Root canal treatment: filling with gutta-percha

As soon as you say “tooth canal,” people worry about toothache. Why does the mention of root canals scare people so much? Most patients believe that root canal treatment is a very painful procedure. While with the development of modern dental technologies, the treatment process has changed a lot.

There are many myths associated with root canal treatment, and in this article we will present real facts that will help people who are faced with a similar problem to find out the real state of affairs.

Root canal treatment is a very painful procedure.

This is not true. Root canal treatment does not cause pain. In fact, root canal treatment is performed to relieve pain from inflammation of the pulp chamber (where the nerve is located) or a dental abscess. The myth that root canal treatment causes severe pain is becoming a thing of the past. With the use of modern anesthesia methods, this procedure is no more painful than installing a filling.

If there is a serious abscess process, anesthesia may not work, and your doctor will prescribe antibiotics before root canal manipulation. If a root canal is difficult to access, your dentist may refer you to an endodontist, a doctor who specializes in treating dental cavities and root canals.

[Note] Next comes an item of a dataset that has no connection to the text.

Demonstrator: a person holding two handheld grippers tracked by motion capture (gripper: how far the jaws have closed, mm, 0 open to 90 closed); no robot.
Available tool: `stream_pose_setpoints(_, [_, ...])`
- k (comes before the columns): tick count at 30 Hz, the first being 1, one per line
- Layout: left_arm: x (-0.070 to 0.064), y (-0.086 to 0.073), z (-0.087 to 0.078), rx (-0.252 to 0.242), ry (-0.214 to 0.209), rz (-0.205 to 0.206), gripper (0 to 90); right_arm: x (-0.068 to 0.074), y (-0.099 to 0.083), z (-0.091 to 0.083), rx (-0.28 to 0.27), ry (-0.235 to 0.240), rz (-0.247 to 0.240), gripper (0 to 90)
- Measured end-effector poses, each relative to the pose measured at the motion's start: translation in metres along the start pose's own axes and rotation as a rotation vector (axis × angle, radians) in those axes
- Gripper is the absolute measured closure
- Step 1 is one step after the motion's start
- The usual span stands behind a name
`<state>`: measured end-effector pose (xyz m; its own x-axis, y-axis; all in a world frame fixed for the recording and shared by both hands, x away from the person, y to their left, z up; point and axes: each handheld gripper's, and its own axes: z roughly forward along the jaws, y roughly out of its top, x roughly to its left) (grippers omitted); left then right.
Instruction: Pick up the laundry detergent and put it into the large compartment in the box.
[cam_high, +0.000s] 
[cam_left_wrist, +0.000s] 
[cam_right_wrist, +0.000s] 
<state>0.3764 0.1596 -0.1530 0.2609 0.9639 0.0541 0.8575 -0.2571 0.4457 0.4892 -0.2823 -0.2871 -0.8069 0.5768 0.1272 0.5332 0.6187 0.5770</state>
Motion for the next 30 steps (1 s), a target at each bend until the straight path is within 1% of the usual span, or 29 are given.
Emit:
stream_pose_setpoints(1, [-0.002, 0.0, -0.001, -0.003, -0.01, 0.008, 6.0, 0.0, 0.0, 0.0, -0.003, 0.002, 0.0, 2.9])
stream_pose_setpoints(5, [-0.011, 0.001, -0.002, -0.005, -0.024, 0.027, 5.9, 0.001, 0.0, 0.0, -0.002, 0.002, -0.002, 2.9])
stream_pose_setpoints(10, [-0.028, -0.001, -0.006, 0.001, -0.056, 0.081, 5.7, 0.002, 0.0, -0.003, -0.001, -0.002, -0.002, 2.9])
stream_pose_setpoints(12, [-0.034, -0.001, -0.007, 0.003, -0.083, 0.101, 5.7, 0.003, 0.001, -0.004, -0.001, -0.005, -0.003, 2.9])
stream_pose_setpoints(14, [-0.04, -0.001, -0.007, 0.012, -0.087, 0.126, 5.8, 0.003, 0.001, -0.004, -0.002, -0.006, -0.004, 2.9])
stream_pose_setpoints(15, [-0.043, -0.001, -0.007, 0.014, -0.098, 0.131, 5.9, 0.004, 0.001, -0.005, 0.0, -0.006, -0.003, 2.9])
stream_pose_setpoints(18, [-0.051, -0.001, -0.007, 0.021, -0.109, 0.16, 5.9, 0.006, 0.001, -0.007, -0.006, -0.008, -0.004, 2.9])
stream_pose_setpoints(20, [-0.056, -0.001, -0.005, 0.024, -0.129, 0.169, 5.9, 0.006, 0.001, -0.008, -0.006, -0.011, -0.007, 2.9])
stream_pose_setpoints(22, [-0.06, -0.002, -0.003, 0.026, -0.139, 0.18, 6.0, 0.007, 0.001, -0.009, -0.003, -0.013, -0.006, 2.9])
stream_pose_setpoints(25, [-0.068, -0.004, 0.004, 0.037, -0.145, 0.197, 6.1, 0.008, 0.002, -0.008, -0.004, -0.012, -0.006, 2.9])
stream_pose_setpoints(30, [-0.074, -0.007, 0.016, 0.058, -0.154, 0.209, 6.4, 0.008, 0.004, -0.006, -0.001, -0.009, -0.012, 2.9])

Method of lethal condensation of cold gutta-percha -

In Russia, 95% of all root canals are filled using this method.
The method of lethal condensation consists in the doctor performing a number of stages, the success of which largely depends solely on the high-quality implementation of the previous stages. We are talking about the correct measurement of the length of the root canal, as well as the quality of the instrumentation performed. Lateral condensation of gutta-percha (scheme) –

  1. Selection of the main gutta-percha pin - the pin is selected depending on how much the root canal was expanded during mechanical treatment)
  2. Filling the root canal with sealer – sealer is a special paste that is used to fill the voids between gutta-percha pins. After introducing the sealer, the main pin is inserted into the canal (Fig. 14a)
  3. Compaction of a gutta-percha pin with a spreader - the compaction process consists of making reciprocating movements with the spreader instrument, with its help the gutta-percha is pushed towards the canal wall and space is freed up for the insertion of new gutta-percha pins. The spreader itself is shown in Fig. 14(b), and the compaction process in Fig. 14(c).
  4. Insertion of smaller pins and their compaction (Fig. 14 d, e, f) - up to 8-12 gutta-percha pins can be “compacted” in just one root canal. As a result, if we look at an enlarged section of the tooth root, we should see a picture like this - Fig. 17.
  5. X-ray control of filling - if everything is OK - we proceed to the next stage... But if we see that the canal is not filled to the top, or the pins extend beyond the root into the surrounding tissues - it is necessary to remove all the pins and start filling the canals from the beginning.
  6. Removing excess gutta-percha and sealer - after the canals are tightly obturated with gutta-percha and sealer, the tips of the gutta-percha pins protruding from the mouths of the root canals are cut off with a hot tool (Fig. 14 g, h). You can see what the mouths of the root canals look like before filling and after they have been cut, excess gutta-percha protruding above the mouths of the canals in Fig. 15 and 16, respectively.
  7. Temporary filling – After this, the tooth cavity is closed with a temporary filling. It is not allowed to fill the crown of a tooth in the same visit with filling the canals. Restoration of the tooth crown should be carried out at the next visit.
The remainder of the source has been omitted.